++++ RECORDS PROVIDED

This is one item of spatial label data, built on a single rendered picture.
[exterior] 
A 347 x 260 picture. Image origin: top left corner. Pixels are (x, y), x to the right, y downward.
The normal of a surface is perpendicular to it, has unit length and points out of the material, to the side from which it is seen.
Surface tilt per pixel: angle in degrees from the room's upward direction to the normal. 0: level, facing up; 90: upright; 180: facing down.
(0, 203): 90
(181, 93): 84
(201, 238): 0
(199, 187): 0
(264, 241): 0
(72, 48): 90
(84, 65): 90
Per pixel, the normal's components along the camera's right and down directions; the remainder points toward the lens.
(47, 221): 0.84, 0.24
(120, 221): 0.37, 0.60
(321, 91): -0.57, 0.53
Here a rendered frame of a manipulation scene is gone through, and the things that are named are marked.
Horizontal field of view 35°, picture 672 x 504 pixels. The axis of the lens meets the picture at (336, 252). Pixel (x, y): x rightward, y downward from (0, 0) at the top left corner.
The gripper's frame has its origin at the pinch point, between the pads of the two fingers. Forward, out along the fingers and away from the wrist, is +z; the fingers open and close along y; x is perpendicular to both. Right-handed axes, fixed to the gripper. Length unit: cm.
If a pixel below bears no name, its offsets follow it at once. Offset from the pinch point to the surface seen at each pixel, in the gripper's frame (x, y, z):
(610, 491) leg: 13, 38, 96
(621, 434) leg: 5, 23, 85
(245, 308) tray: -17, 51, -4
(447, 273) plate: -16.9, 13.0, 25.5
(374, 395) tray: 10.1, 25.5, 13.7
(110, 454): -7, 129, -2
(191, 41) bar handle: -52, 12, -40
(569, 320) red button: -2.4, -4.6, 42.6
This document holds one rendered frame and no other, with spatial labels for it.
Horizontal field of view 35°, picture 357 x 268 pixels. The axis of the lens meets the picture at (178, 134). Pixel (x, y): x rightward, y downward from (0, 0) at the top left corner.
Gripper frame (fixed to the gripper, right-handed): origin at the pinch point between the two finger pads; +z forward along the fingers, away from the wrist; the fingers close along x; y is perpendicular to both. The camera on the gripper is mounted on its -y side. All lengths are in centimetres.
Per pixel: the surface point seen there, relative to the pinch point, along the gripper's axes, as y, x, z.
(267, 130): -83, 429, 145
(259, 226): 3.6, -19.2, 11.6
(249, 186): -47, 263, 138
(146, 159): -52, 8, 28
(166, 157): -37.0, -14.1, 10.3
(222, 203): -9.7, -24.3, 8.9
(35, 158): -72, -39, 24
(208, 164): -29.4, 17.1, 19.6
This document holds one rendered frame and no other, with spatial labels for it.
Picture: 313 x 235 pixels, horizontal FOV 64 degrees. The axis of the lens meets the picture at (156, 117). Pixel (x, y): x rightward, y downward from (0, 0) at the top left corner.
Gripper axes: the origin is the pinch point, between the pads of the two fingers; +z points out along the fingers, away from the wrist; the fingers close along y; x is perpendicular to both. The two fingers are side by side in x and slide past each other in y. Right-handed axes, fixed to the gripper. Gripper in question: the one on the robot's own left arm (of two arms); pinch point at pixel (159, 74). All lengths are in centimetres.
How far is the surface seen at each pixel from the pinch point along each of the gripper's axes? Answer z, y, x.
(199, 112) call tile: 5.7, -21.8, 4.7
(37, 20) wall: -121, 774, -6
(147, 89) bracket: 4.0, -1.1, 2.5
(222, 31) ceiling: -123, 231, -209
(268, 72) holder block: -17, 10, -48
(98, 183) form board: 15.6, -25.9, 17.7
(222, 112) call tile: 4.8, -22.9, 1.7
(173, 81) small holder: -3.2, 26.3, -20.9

++++++++

In the listing above, locate the line with "(222, 203): -9.7, -24.3, 8.9" and the line with "Picture: 313 x", then extract exactly those lines and every line between them, and nothing more.

(222, 203): -9.7, -24.3, 8.9
(35, 158): -72, -39, 24
(208, 164): -29.4, 17.1, 19.6
This document holds one rendered frame and no other, with spatial labels for it.
Picture: 313 x 235 pixels, horizontal FOV 64 degrees. The axis of the lens meets the picture at (156, 117). Pixel (x, y): x rightward, y downward from (0, 0) at the top left corner.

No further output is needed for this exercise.